Going out in true style, the Northern Ireland people picking bespoke coffin send-off service
Multiculturalism, increased travel and the internet are just some of the factors behind a growing trend towards bespoke coffins in Northern Ireland.
While the casket remains the traditional means of laying someone to rest, the so-called "personalisation of the funeral" is becoming increasingly popular.
Desmond Stephenson supplies expressive and celebratory eco-coffins, and has noticed an increase in demand for his products which range from caskets featuring favourite landmarks to the emblem of a person's preferred football team.
"It is unique to that person," he explained. "There is a woman from Lisburn who is a big music fan and she has put in a request to have Elvis Presley on her coffin, with the words 'Love Me Tender' on it. Her husband wants a lone piper on his coffin."
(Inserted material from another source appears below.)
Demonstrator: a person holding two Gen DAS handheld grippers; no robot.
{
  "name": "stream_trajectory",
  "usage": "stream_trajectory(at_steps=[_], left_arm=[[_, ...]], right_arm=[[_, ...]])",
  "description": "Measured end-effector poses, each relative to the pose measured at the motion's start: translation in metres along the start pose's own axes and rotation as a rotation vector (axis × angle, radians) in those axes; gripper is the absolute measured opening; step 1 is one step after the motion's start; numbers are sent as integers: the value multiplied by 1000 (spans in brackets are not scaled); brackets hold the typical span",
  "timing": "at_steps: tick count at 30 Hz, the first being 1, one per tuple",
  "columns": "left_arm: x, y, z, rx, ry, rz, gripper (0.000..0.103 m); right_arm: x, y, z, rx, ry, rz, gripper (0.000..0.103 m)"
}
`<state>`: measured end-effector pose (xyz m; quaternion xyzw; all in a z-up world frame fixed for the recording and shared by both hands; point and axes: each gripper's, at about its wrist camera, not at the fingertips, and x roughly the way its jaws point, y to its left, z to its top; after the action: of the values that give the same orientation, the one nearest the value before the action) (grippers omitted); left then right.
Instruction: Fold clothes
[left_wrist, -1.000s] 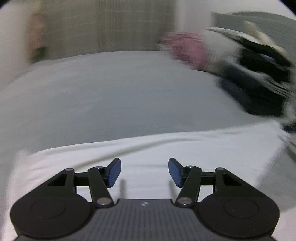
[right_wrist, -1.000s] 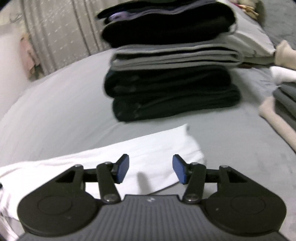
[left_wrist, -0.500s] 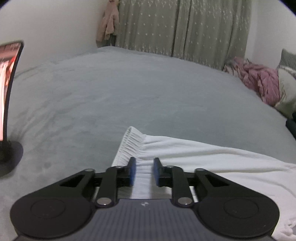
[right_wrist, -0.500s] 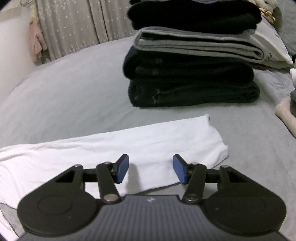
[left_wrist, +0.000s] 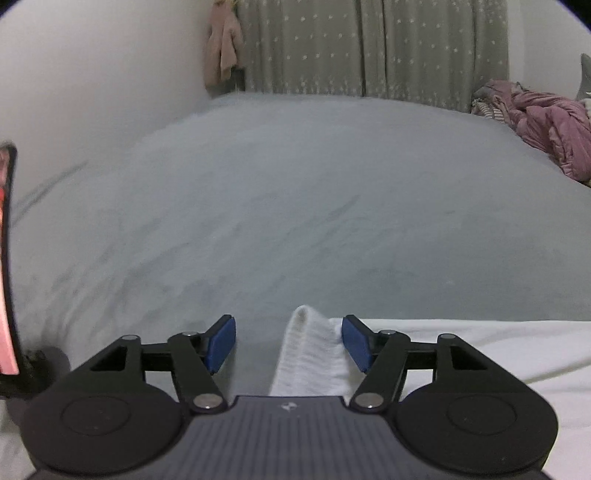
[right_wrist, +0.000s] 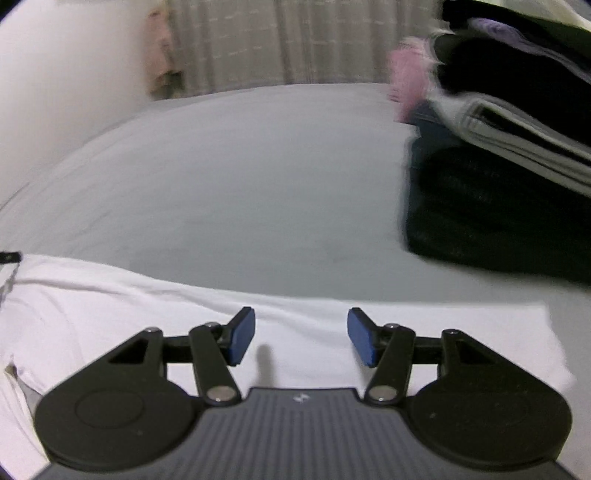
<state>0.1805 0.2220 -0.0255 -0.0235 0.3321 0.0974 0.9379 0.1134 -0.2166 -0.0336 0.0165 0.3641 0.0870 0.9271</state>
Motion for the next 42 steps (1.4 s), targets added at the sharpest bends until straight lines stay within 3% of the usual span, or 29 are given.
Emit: stream_trajectory(at_steps=[2, 3, 5, 6, 8, 14, 15, 16, 20, 25, 30, 37, 42], left_arm=[[3, 9, -1, -38, -18, -57, 37], [5, 11, -1, -50, -23, -82, 19], [7, 13, -2, -52, -45, -109, 13], [8, 14, -3, -46, -61, -105, 5], [12, 14, -2, -41, -81, -86, 5], [29, 0, 7, 24, -55, -4, 12], [28, -1, 10, 26, -51, 9, 19], [24, 0, 12, 17, -49, 22, 31], [1, -3, 10, 17, -70, 59, 53], [-20, -2, -1, 39, 10, 105, 56], [-67, 2, -16, -3, 30, 28, 64], [-102, -4, -39, 40, 82, -49, 70], [-118, -5, -59, 63, 127, -74, 70]], right_arm=[[15, 16, 7, -37, 12, 26, 59], [22, 24, 9, -54, 19, 35, 59], [32, 36, 12, -77, 26, 39, 59], [36, 41, 13, -83, 26, 41, 59], [43, 51, 14, -94, 25, 43, 59], [45, 58, 6, -114, 16, 26, 60], [41, 58, 4, -113, 15, 29, 60], [38, 58, 2, -113, 13, 31, 60], [8, 61, -9, -145, 10, 57, 62], [1, 57, -27, -176, 74, 28, 68], [-25, 39, -30, -71, 65, -12, 68], [-79, 25, -59, -21, 76, -64, 75], [-96, -22, -86, 38, 108, -185, 76]])
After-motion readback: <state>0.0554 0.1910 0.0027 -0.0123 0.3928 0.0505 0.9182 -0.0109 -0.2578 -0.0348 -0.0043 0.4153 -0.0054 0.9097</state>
Ian Milne, a Northern Ireland representative of the National Association of Funeral Directors, has been in the business for more than 30 years and attributes the trend to a decline in the number of traditional religious services, a rise in humanist funerals and the growing number of people opting to be cremated.
He has observed the influence that multiculturalism has had on the way people plan their funerals, and cited several Vietnamese-style ceremonies - where people have burned replicas of high value monetary notes - as an example.
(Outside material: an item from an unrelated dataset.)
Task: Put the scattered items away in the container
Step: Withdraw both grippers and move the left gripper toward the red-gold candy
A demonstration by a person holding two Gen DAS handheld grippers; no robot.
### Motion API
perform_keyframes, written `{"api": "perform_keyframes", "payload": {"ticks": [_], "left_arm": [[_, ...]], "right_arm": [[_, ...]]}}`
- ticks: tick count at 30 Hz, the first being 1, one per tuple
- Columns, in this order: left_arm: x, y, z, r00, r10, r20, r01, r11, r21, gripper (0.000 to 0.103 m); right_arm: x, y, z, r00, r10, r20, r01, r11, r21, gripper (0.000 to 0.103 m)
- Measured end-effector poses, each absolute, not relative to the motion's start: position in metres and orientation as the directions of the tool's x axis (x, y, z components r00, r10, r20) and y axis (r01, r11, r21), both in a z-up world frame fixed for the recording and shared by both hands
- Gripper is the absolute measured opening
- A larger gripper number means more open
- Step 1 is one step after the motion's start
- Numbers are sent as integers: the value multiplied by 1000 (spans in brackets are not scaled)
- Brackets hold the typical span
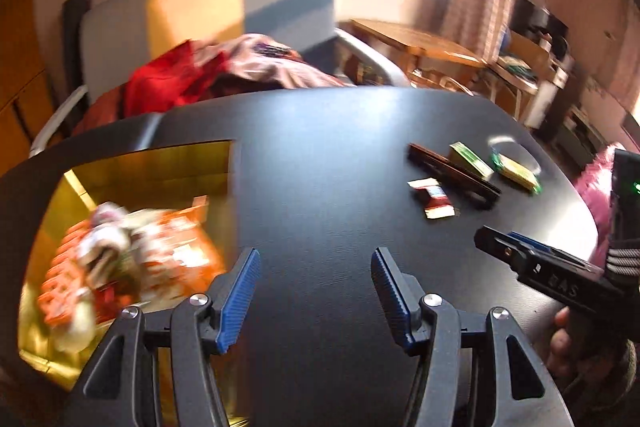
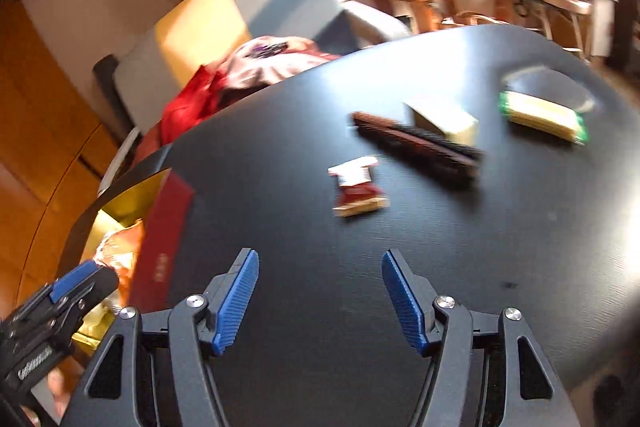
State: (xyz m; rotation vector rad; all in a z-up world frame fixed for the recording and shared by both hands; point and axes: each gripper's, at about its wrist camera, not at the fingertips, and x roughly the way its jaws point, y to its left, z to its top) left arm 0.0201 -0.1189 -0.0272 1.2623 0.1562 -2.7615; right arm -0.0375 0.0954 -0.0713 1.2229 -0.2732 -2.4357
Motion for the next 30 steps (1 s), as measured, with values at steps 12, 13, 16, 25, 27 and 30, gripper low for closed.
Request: {"api": "perform_keyframes", "payload": {"ticks": [12, 13, 16, 25, 27, 30], "left_arm": [[-72, -43, -61, -568, 49, -821, -6, -998, -56, 59], [-80, -40, -64, -561, 49, -826, -8, -998, -54, 59], [-100, -33, -73, -546, 38, -837, -4, -999, -43, 59], [-145, -21, -98, -515, 5, -857, -8, -1000, -1, 59], [-150, -18, -101, -521, 10, -853, -18, -1000, -1, 59], [-154, -14, -108, -514, 11, -857, -32, -999, 7, 59]], "right_arm": [[-38, 164, -82, -595, -319, -737, 169, -947, 273, 71], [-39, 167, -84, -595, -315, -739, 166, -948, 270, 71], [-43, 173, -88, -601, -297, -741, 160, -954, 253, 71], [-59, 184, -104, -570, -293, -768, 131, -955, 268, 71], [-61, 186, -106, -567, -290, -771, 125, -955, 267, 71], [-62, 187, -107, -567, -285, -772, 122, -957, 264, 71]]}}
Mr Milne believes the "personalisation of the funeral is in full swing", and that the internet is also one of the root causes.
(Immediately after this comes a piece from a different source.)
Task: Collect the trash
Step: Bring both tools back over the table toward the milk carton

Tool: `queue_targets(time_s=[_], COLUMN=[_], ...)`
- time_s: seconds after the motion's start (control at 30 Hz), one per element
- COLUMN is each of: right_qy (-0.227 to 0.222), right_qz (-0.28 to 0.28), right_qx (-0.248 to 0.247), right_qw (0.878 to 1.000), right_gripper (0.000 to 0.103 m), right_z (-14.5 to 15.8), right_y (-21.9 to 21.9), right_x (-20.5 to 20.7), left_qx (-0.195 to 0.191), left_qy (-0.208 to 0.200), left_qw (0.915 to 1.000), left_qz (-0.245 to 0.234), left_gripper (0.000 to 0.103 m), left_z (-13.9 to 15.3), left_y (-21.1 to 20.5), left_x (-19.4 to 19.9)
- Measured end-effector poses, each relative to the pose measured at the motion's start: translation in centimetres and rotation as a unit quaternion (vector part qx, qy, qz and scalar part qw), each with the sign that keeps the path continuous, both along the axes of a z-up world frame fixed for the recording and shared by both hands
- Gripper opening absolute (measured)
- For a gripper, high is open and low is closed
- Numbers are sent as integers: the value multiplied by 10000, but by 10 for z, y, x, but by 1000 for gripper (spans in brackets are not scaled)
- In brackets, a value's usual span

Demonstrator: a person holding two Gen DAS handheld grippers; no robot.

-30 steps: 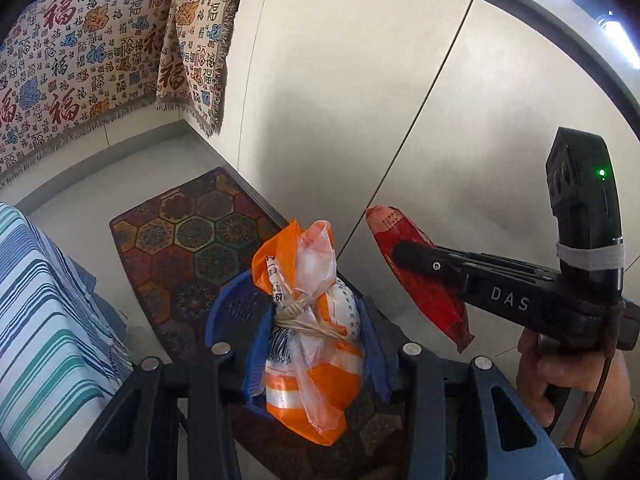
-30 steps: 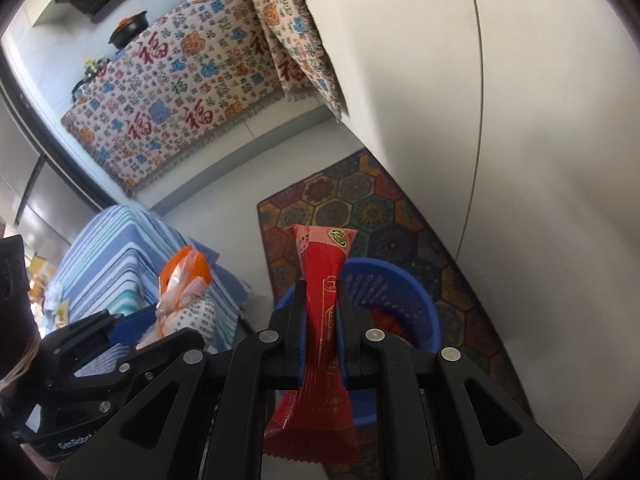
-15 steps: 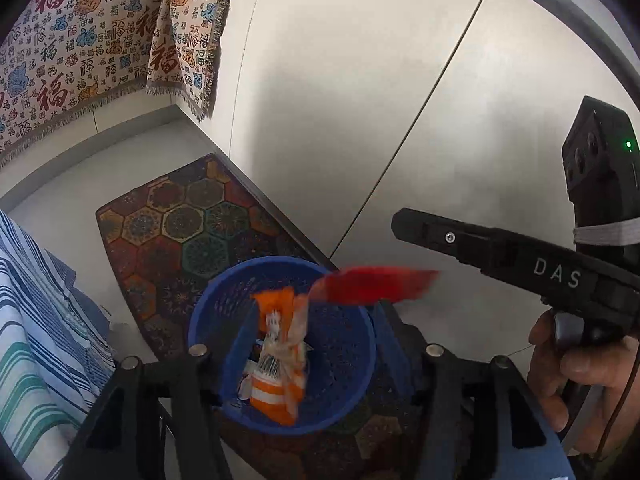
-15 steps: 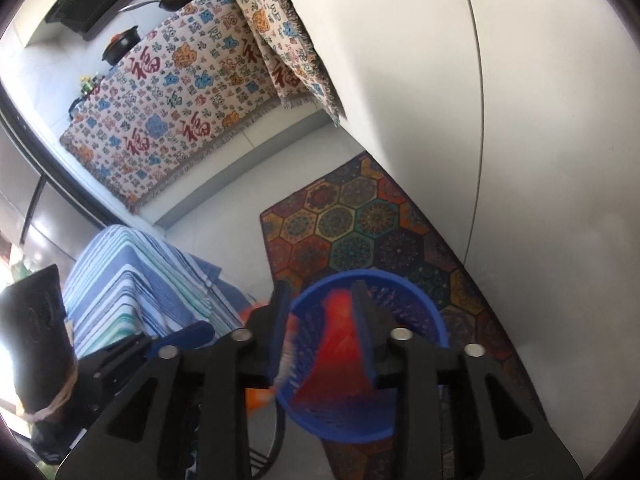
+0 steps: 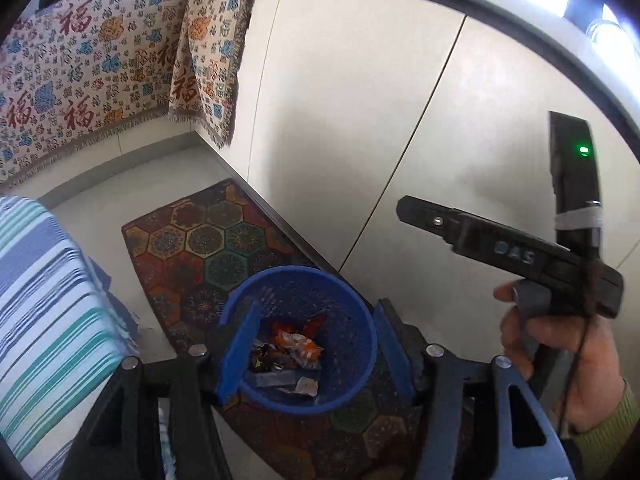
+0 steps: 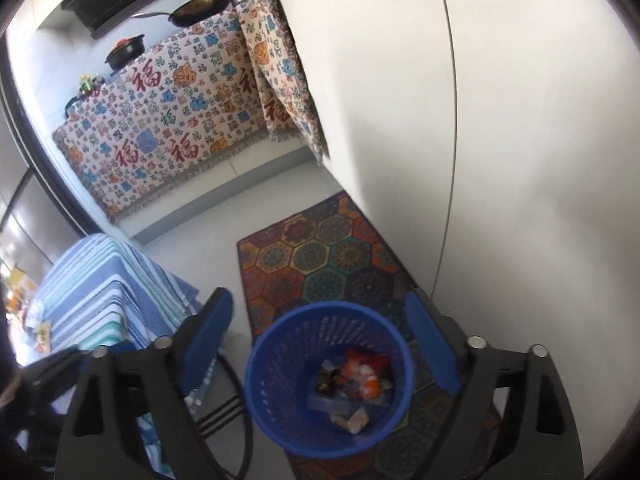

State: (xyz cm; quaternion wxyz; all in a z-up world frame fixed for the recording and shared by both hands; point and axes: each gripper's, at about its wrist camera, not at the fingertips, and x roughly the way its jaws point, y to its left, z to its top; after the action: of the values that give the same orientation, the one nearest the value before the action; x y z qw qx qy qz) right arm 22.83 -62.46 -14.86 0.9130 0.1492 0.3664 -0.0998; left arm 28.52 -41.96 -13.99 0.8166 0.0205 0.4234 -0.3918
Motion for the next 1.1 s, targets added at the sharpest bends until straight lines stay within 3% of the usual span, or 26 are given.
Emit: queue_targets(time_s=[0.17, 0.33, 0.73, 0.83, 1.0, 1.1], right_qy=[15, 80, 304, 483, 830, 925], right_qz=[411, 1182, 3031, 3119, 2828, 2634], right_qx=[-523, -942, -677, -782, -564, -588], right_qw=[9978, 9885, 9501, 9457, 9539, 9584], right_gripper=[96, 97, 97, 97, 97, 99], right_z=[7, 1, -20, -29, -40, -44], right_y=[41, 101, 290, 323, 354, 370], right_x=[-2, -8, -34, -29, -8, 4], left_qx=[139, 516, 1170, 1214, 1329, 1384], left_qy=[-176, -180, -34, -67, -143, -167], left_qw=[9993, 9958, 9790, 9751, 9698, 9686], left_qz=[307, 741, 1670, 1856, 2042, 2061], left_gripper=[62, 62, 62, 62, 63, 81], left_z=[15, 6, -22, -24, -24, -26], left_y=[53, 119, 270, 300, 342, 360], left_x=[-34, -61, -87, -87, -83, -74])
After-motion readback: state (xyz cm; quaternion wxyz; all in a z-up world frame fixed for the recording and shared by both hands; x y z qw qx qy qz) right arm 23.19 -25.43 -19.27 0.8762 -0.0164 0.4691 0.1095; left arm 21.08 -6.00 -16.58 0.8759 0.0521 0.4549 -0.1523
He anticipates the trend will continue, especially among up and coming generations. "The young people are open to change," he said.
Stewart Holden, a committee member and non-religious celebrant for Northern Ireland Humanists, also identified an increase in cremation services here as a contributing factor.
"It increases the tendency to go for a less traditional style of funeral service and that can include the coffin because a bespoke casket can be a really interesting way to express the personality of the deceased," he said.
Meanwhile, a planning application has been submitted, to use a facility near Downpatrick as Northern Ireland's first natural woodland burial site.
Mr Holden said that if the unconventional graveyard is approved, he anticipates the trend will continue.
He pointed to a moving episode of Coronation Street in 2014 as demonstrating the increasing public awareness of the existence of less traditional coffins.
Fans of the soap will remember how Hayley was laid to rest in a pink floral casket.
Chairman of Northern Ireland Humanists, Boyd Sleator, doesn't think that someone's artistic preference for a certain style of coffin says anything about their religious beliefs, and instead attributes the craze to a growing middle class.
Mr Sleator commented: "People travel more today and they want their life experiences to be reflected in their funeral service, but that doesn't mean they are less religious.
"If you take the Far East for example, people have very colourful and beautiful services."
Mr Sleator added: "People are coming away from the idea that a funeral has to be sorrowful and they want to be able to remember their loved ones in a happier way."